Este libro es a la vez las memorias de un buscador, una introducción al cerebro, un manual de instrucciones contemplativas y una aclaración filósofica sobre lo que la mayoría de la gente considera que es el centro de su vida interior: el sentimiento de uno mismo al que llamamos «yo». No me propongo describir todos los enfoques tradicionales de la espiritualidad ni valorar sus fortalezas y debilidades. Mi objetivo es recuperar el diamante del estercolero de la religión esotérica.
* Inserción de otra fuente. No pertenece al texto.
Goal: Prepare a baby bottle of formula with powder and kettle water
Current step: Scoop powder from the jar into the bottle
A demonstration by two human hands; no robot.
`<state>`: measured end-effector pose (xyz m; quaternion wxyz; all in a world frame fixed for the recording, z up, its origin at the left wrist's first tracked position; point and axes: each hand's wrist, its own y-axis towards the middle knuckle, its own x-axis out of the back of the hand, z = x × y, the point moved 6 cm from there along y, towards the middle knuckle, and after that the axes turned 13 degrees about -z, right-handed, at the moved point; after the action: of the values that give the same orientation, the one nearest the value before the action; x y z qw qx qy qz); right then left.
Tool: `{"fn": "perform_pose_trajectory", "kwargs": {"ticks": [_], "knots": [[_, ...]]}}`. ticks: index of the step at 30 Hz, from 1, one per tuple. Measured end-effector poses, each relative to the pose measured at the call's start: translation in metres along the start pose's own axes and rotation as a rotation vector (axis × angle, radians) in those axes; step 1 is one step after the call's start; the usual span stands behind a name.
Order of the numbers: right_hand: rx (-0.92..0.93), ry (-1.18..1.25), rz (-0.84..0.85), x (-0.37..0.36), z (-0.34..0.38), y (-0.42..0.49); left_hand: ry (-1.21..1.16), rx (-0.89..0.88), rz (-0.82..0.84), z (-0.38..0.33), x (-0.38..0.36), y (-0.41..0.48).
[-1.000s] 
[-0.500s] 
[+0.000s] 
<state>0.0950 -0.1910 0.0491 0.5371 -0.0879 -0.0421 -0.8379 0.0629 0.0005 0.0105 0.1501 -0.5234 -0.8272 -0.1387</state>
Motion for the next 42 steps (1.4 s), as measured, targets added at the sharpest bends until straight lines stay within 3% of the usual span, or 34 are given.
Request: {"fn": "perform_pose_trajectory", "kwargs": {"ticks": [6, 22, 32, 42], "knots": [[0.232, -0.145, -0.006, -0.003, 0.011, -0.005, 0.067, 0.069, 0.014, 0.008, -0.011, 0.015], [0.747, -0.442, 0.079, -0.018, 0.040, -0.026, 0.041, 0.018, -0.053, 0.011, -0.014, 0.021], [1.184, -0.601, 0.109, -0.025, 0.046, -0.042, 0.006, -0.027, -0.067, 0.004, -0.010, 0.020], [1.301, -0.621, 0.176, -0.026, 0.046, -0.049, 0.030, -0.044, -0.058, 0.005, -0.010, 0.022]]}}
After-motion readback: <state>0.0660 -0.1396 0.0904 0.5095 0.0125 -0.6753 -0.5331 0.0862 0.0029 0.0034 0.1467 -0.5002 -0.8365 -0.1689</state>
Ahí hay un diamante, y he dedicado una gran parte de mi vida a contemplarlo, pero para alcanzarlo es imprescindible que nos mantengamos fieles a los más profundos principios del escepticismo científico y que no rindamos pleitesía a la tradición. Cuando hablo sobre enseñanzas concretas, como las del budismo o las del Vedanta Advaita, no es mi intención ofrecer una explicación completa sobre ellas. Puede que los lectores fieles a una de las muchas tradiciones espirituales o que estén especializados en el estudio académico de la religión consideren mi planteamiento como la quintaesencia de la arrogancia. Personalmente lo considero un síntoma de impaciencia. En un libro –o en toda una vida– apenas hay tiempo para entenderlo. Igual que un tratado moderno sobre armas omitiría los conjuros y seguramente ignoraría la honda y el búmeran, me centraré en lo que considero las líneas más prometedoras de la investigación espiritual.

Tengo la esperanza de que mi experiencia personal ayude a los lectores a ver la naturaleza de sus propias mentes bajo una luz nueva. Parece que un enfoque racional de la espiritualidad es lo que le falta al laicismo y a las vidas de la mayoría de las personas que conozco. El objetivo de este libro es ofrecer a los lectores una visión clara del problema, junto con algunas herramientas para ayudarles a resolverlo por sí mismos.